→ **Work to complete**
Everything in the data except the pictures belongs in your answer, copied exactly.

→ **Collected material**
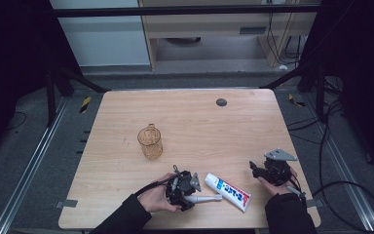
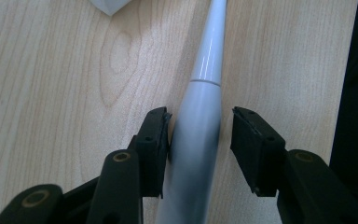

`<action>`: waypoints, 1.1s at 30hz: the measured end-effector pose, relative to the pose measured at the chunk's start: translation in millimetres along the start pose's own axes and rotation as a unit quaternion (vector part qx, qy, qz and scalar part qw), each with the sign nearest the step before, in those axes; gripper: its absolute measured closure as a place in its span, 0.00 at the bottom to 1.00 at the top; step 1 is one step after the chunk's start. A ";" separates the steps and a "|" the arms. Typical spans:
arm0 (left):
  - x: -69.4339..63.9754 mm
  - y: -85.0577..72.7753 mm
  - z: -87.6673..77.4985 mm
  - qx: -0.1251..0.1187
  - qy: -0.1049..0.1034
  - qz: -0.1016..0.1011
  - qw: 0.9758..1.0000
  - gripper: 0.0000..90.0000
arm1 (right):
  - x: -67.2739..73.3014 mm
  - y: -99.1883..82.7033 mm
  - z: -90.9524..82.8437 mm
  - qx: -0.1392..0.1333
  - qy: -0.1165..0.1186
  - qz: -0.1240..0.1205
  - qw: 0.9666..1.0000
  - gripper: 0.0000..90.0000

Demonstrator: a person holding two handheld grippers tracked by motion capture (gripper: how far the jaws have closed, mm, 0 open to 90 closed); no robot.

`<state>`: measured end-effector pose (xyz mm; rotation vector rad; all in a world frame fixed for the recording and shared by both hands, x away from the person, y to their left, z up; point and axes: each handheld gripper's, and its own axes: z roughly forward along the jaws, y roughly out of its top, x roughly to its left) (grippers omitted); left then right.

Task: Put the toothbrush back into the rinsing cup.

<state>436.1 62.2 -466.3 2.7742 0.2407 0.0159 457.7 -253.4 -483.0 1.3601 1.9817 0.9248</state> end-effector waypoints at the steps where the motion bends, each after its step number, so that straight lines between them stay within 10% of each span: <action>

→ **The completed task**
`<action>`: waypoints, 1.1s at 30hz: the measured end-effector pose, relative to the pose measured at the chunk's start: translation in millimetres along the start pose's own axes and rotation as a unit quaternion (vector part qx, qy, qz and scalar part qw), each with the sign nearest the step before, in those axes; gripper: its absolute measured closure as a place in its span, 0.00 at the bottom to 1.00 at the top; step 1 is one step after the chunk's start. A ";" separates the steps and a "|" the arms. Typical spans:
arm0 (left):
  - x: -69.4339..63.9754 mm
  - y: -85.0577..72.7753 mm
  - z: -87.6673..77.4985 mm
  - qx: -0.1251..0.1187
  - qy: -0.1049..0.1034
  - qz: -0.1016..0.1011
  - qw: 0.9758..1.0000
  - gripper: 0.0000..90.0000
arm1 (right):
  - x: -67.2739..73.3014 mm
  - y: -99.1883..82.7033 mm
  - z: -90.9524..82.8437 mm
  - qx: -0.1392..0.1333
  - qy: -0.1165..0.1186
  - qz: -0.1240..0.1205
  - qw: 0.9666..1.0000
  - gripper: 0.0000..90.0000

Demonstrator: a person holding two handheld grippers tracked by motion capture (gripper: how far the jaws have closed, mm, 0 open to 90 closed); no robot.

`<state>`: measured end-effector pose (xyz mm; rotation vector rad; all in a world frame fixed for the recording and shared by both hands, x away from the person, y to their left, z up; point and axes: each handheld gripper's, and its own axes: z roughly forward along the jaws, y roughly out of its top, x roughly to its left) (grippers omitted); left then right.

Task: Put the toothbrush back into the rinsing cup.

<state>436.1 62.2 -466.3 2.7742 0.2407 0.0159 457.7 -253.4 -483.0 1.3601 1.9817 0.9248</state> end-effector waypoints at the steps where the motion bends, each after its step number, so that straight lines between them stay within 10% of each span: <action>

This response is complete, and nothing else is pending.